Волна этой вульгарности вознесла Скарлетт на самую вершину. В ослепительных нарядах, приобретенных на неиссякающие деньги Ретта, она была необыкновенно хороша. Наступившая эпоха как нельзя лучше устраивала ее – эпоха грубая, крикливая, не в меру броская. Разодетые женщины, дома, ломящиеся от мебели, избытка драгоценностей, множество лошадей, изобилие еды и море виски… Задумываясь в редкие минуты о том образе жизни, который ведет, Скарлетт видела, что ни одна из ее новых знакомых не подходила под понятие «леди», определенное строгими стандартами Эллен. Она и сама нередко нарушала стандарты матери с того далекого дня, когда в гостиной «Тары» приняла решение стать любовницей Ретта, поэтому и в последнее время не терзалась угрызениями совести.

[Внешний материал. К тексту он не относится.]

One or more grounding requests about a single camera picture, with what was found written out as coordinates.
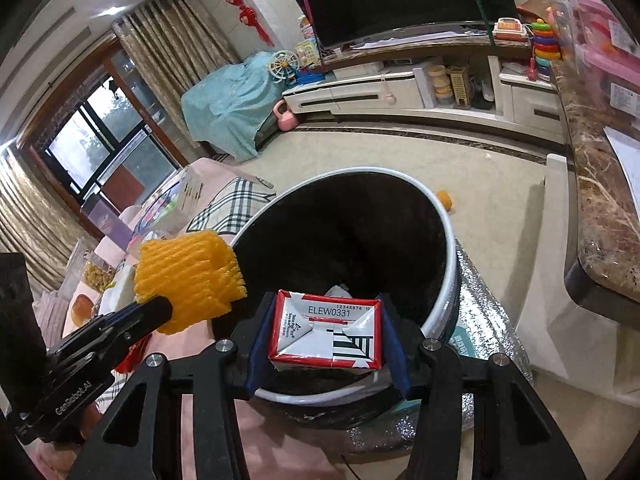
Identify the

Возможно, происходило это потому, что ее новые друзья пусть не могли считаться леди и джентльменами, но с ними, как и с друзьями Ретта из Нового Орлеана, было безумно интересно. Куда интересней, чем с подавленными, богомольными, зачитывающимися Шекспиром друзьями ее ранних дней в Атланте. Если не считать короткой интерлюдии медового месяца, так интересно ей еще никогда в жизни не было. К тому же за спиной мужа Скарлетт почувствовала себя как за каменной стеной. Теперь о будущем можно было не беспокоиться, и ей хотелось танцевать, играть, прожигать жизнь, объедаться и опиваться, нарядиться в шелка и атлас, нежиться на пуховых кроватях и мягких диванах. И она ни в чем себе не отказывала. Видя, что Ретта это только забавляет, сбросив с себя путы детства, освободившись, наконец, от страха перед нищетой, которые преследовали ее последний год, Скарлетт добилась того, о чем мечтала всю жизнь, – делать все, что ей хочется, и посылать тех, кому это не нравится, к черту.

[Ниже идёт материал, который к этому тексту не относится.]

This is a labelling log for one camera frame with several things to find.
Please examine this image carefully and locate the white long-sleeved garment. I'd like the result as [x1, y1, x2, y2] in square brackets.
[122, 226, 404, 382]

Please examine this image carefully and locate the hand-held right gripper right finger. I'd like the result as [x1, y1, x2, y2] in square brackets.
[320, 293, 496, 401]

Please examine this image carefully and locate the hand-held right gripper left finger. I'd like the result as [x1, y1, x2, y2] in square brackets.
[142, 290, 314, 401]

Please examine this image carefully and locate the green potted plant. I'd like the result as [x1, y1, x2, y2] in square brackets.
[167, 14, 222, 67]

Она преисполнилась приятным пьянящим чувством, знакомым только тем, кто всегда готов плюнуть в лицо организованному обществу, – картежникам, мошенникам, авантюристам, всем тем, кто преуспел благодаря природному уму. Она говорила и делала именно то, что хотела, и очень скоро ее надменность уже не знала границ.

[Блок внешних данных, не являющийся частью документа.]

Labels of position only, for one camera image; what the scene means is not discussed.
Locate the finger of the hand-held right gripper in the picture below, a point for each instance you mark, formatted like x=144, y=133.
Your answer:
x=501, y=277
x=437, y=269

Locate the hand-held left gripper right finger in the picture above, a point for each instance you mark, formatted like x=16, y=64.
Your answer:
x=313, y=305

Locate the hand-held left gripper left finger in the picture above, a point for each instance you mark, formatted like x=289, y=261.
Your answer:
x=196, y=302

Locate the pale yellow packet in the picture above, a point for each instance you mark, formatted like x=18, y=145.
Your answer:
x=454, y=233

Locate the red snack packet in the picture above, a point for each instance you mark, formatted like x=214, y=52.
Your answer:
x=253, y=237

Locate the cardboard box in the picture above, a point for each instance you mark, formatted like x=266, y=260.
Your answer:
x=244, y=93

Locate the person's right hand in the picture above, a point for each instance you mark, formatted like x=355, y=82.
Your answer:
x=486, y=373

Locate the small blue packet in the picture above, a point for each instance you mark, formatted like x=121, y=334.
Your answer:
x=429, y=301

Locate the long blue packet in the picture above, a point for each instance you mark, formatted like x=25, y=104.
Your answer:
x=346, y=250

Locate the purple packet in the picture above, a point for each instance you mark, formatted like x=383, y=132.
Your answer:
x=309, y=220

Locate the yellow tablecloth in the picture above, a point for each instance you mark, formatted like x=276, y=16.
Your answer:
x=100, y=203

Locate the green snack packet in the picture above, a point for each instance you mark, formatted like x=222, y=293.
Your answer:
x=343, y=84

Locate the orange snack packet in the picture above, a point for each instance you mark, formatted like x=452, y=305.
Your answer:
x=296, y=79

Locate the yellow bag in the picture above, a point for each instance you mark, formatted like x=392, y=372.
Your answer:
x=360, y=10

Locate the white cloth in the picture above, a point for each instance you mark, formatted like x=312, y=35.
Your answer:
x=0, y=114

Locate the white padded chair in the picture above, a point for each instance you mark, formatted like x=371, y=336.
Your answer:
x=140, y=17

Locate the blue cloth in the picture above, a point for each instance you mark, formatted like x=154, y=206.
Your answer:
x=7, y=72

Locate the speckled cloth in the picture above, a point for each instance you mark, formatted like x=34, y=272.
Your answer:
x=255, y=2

Она, не колеблясь, проявляла высокомерие к своим новым друзьям республиканцам и саквояжникам и крайне заносчиво держалась с гарнизонными офицерами и их семьями. Из всей пестрой людской массы, хлынувшей в Атланту, военных Скарлетт решительно отказывалась принимать и терпеть. В своем пренебрежительном к ним отношении она превзошла самое себя. Мелани была не единственной, кто помнил, что означает синяя форма. Для Скарлетт эта военная форма с золотыми пуговицами навсегда осталась олицетворением испытанного во время осады страха, панического бегства, грабежей и пожаров, безысходной бедности и изнурительной работы в «Таре». Разбогатев и заручившись поддержкой губернатора и многих видных республиканцев, она могла пренебрежительно относиться к любому военному в синей форме, который попадался ей на глаза, что с удовольствием и делала.